PROBLEM REQUIREMENTS ->
From the first line of the listing below to the line containing "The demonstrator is", write out everything exactly. No pictures.

INFORMATION PROVIDED ->
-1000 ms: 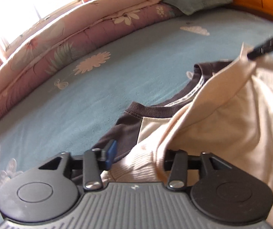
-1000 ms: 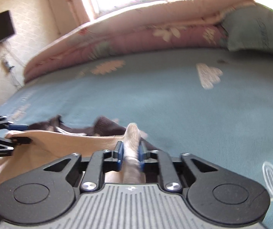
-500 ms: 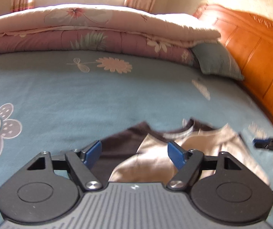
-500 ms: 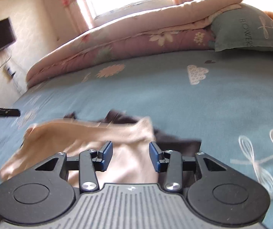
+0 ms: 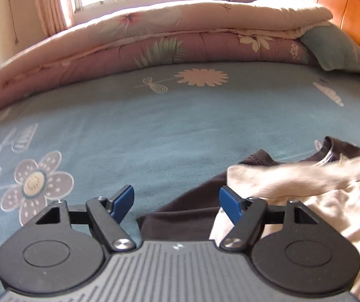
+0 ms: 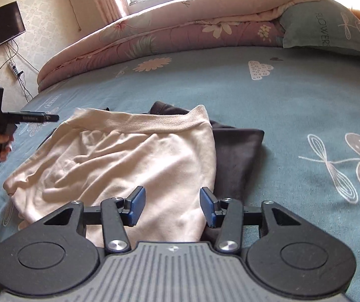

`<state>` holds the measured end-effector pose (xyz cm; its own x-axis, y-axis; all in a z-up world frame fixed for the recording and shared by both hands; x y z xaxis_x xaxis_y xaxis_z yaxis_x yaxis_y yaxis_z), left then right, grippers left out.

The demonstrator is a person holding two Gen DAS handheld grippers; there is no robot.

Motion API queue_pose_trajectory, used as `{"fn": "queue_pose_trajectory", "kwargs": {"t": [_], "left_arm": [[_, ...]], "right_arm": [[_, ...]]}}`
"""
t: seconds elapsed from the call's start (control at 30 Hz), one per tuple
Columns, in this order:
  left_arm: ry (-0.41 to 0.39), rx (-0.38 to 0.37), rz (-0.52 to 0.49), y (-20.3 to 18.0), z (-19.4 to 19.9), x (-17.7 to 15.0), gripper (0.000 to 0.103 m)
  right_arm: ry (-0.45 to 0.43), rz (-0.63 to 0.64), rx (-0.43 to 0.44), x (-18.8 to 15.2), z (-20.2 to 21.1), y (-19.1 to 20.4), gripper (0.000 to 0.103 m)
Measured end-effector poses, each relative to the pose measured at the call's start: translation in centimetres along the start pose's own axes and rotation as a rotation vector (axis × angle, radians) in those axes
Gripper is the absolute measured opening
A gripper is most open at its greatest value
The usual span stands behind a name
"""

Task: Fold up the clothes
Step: 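Move both open grippers to the folded edge of the bundle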

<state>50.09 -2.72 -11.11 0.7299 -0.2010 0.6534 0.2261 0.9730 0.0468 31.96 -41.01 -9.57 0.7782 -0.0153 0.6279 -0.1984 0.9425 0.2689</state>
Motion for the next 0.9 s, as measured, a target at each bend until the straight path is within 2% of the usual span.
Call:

TASK ANSWER ->
-1000 ms: 
-1000 ms: 
-500 ms: 
-500 ms: 
+0 ms: 
+0 ms: 

`<state>` holds the measured end-effector pose (xyz cm; its own x-axis, y-axis; all in a z-up world frame fixed for the recording and shared by both hands; x y z xaxis_x xaxis_y xaxis_z yaxis_x yaxis_y yaxis_z), left then right, grippers left out.

The demonstrator is a person holding two Gen DAS handheld grippers; there is no robot.

Nothing more is needed for this answer.